Issues Importing SSAS 2008 KPIs into PerformancePoint 2007

August 25, 2010 5 comments

Getting PerformancePoint 2007 to work with SQL 2008 (and SQL 2008 R2) has always been a bit of a hack.  Officially it wasn’t supported at all until PPS 2007 SP2 was released.


Basically, all the PPS assemblies reference v9.0.242.0 SQL assemblies (SQL 2005) and 4 key SQL 2005 packages from the SQL 2005 Feature Pack are pre-requisites before PPS 2007 can be configured.  Namely, these are:

– Microsoft ADOMD.NET (SQLServer2005_ADOMD)

– Microsoft SQL Server Native Client (SQLNCLI)

– Microsoft SQL Server 2005 Analysis Services 9.0 OLEDB Provider (SQLServer2005_ASOLEDB9)

– Microsoft SQL Server 2005 Management Objects Collection (SQLServer2005_XML)

Issues Importing KPIs

So everything is finally configured and PerformancePoint Dashboard Designer seems to be working nicely with your data sources all set up etc…

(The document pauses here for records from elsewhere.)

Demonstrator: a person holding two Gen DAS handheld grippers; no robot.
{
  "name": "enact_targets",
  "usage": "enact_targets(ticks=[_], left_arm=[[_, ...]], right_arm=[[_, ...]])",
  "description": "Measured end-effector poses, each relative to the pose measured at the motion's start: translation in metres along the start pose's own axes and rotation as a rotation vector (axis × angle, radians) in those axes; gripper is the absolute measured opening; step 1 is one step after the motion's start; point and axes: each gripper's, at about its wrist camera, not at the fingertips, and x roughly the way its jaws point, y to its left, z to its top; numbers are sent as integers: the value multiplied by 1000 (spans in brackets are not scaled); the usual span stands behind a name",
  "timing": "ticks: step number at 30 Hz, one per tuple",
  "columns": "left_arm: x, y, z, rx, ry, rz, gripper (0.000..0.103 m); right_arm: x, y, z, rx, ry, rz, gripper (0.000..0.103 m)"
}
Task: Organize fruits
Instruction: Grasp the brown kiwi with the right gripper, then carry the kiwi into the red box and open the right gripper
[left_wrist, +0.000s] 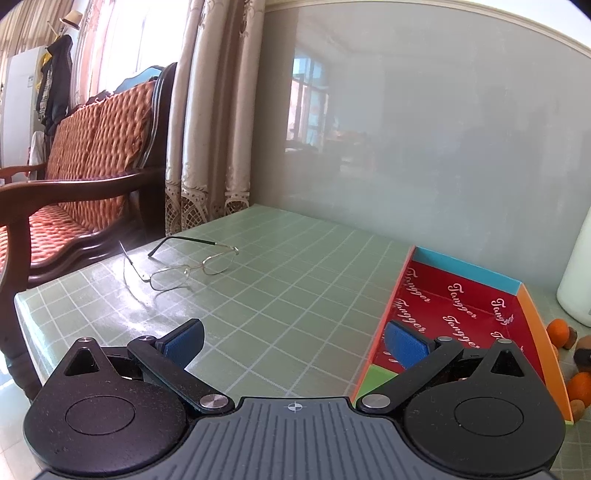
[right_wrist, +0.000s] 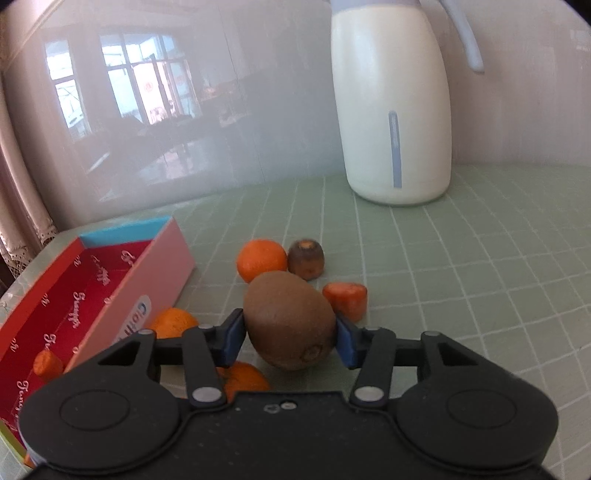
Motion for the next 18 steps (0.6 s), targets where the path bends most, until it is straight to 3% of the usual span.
enact_targets(ticks=[9, 18], left_arm=[[-3, 11, -3, 1, 8, 11, 103], [-3, 32, -3, -3, 4, 57, 103]], right_arm=[[-21, 22, 4, -56, -69, 59, 48], [-32, 74, 1, -137, -124, 171, 48]])
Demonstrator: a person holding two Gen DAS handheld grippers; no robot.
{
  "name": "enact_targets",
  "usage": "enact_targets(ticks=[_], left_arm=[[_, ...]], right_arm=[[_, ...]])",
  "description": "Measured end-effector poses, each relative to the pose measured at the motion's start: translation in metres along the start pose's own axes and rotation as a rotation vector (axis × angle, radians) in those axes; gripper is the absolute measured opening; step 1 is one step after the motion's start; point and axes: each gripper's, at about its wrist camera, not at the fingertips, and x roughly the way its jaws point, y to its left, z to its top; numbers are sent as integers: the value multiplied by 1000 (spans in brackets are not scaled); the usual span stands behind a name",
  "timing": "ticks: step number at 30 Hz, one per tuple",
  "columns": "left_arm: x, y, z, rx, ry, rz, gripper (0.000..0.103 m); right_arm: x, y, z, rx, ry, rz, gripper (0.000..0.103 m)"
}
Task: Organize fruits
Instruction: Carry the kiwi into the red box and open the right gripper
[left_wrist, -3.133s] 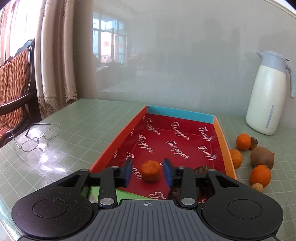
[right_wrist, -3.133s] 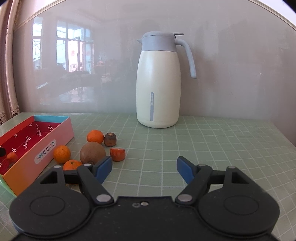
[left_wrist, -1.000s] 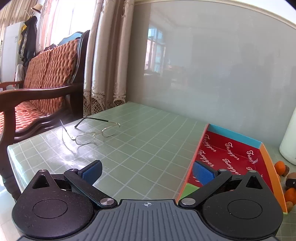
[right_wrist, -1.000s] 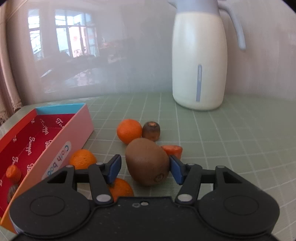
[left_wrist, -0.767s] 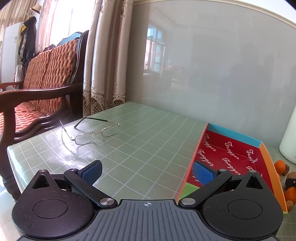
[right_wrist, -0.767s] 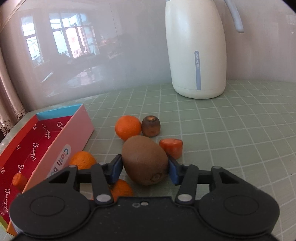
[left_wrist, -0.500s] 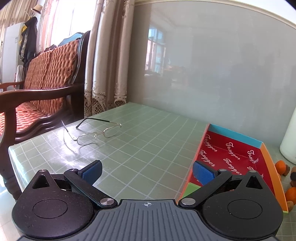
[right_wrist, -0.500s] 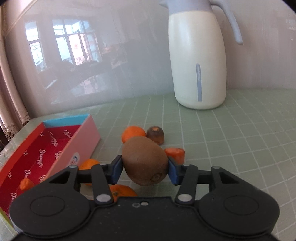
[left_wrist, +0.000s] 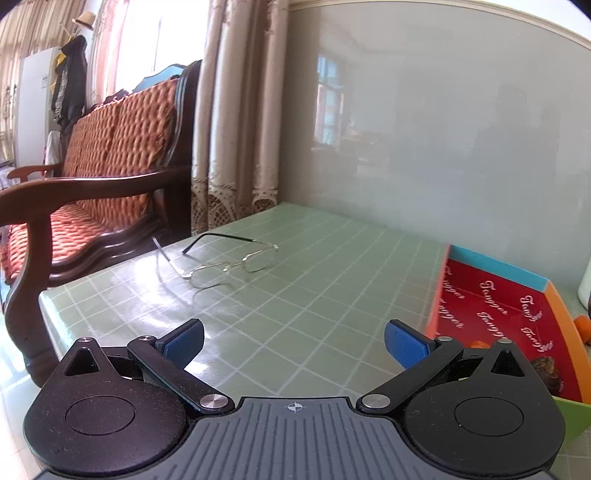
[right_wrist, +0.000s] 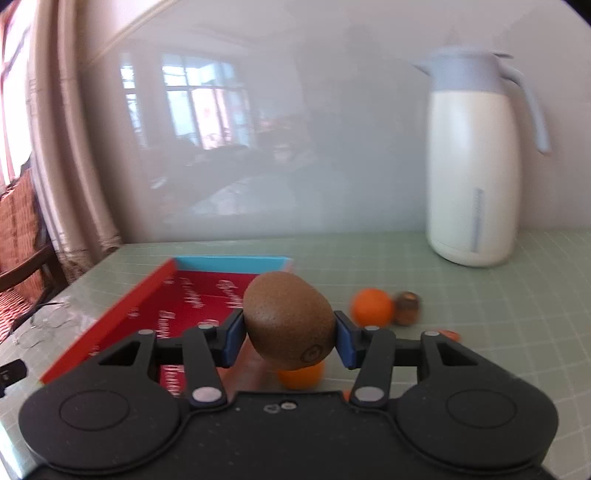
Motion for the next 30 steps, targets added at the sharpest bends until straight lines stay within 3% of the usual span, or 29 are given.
enact_targets(ticks=[9, 15, 17, 18, 23, 30], left_arm=[[2, 8, 0, 7, 6, 3, 103], [2, 14, 0, -10, 12, 4, 103], [2, 14, 0, -11, 13, 0, 103], [1, 13, 0, -9, 12, 0, 103], [-2, 8, 0, -5, 4, -14, 103], [-11, -12, 3, 3, -28, -80, 103]], right_arm=[[16, 59, -14, -106, 16, 88, 48], [30, 75, -21, -149, 74, 79, 50], [24, 77, -23, -168, 49, 65, 54], [18, 76, -22, -165, 18, 61, 60], [-8, 51, -10, -85, -112, 19, 63], [-34, -23, 1, 80, -169, -98, 64]])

But, when you try to create a new Scorecard based on existing KPIs in your SSAS Cubes, you find it fails with the following:


Looking inside the Event Log, you’ll find the following error:


The important stuff….

System.IO.FileNotFoundException: Could not load file or assembly ‘Microsoft.AnalysisServices, Version=, Culture=neutral, PublicKeyToken=89845dcd8080cc91’ or one of its dependencies. The system cannot find the file specified.
File name: ‘Microsoft.AnalysisServices, Version=, Culture=neutral, PublicKeyToken=89845dcd8080cc91’
   at Microsoft.PerformancePoint.Scorecards.Server.ImportExportHelper.GetImportableAsKpis(IBpm pmService, DataSource asDataSource)
   at Microsoft.PerformancePoint.Scorecards.Server.PmServer.GetImportableAsKpis(DataSource dataSource)

In other words…

The assembly which controls the import from SSAS (Microsoft.PerformancePoint.Scorecards.Server) has a reference to v9.0.242.0 of Microsoft.AnalysisServices which it cannot find.


Following many failed attempts to re-install the SQL 2005 components in order to get this assembly installed and references, I decided to manually copy this file from an existing SQL 2005 installation into the GAC of this server. 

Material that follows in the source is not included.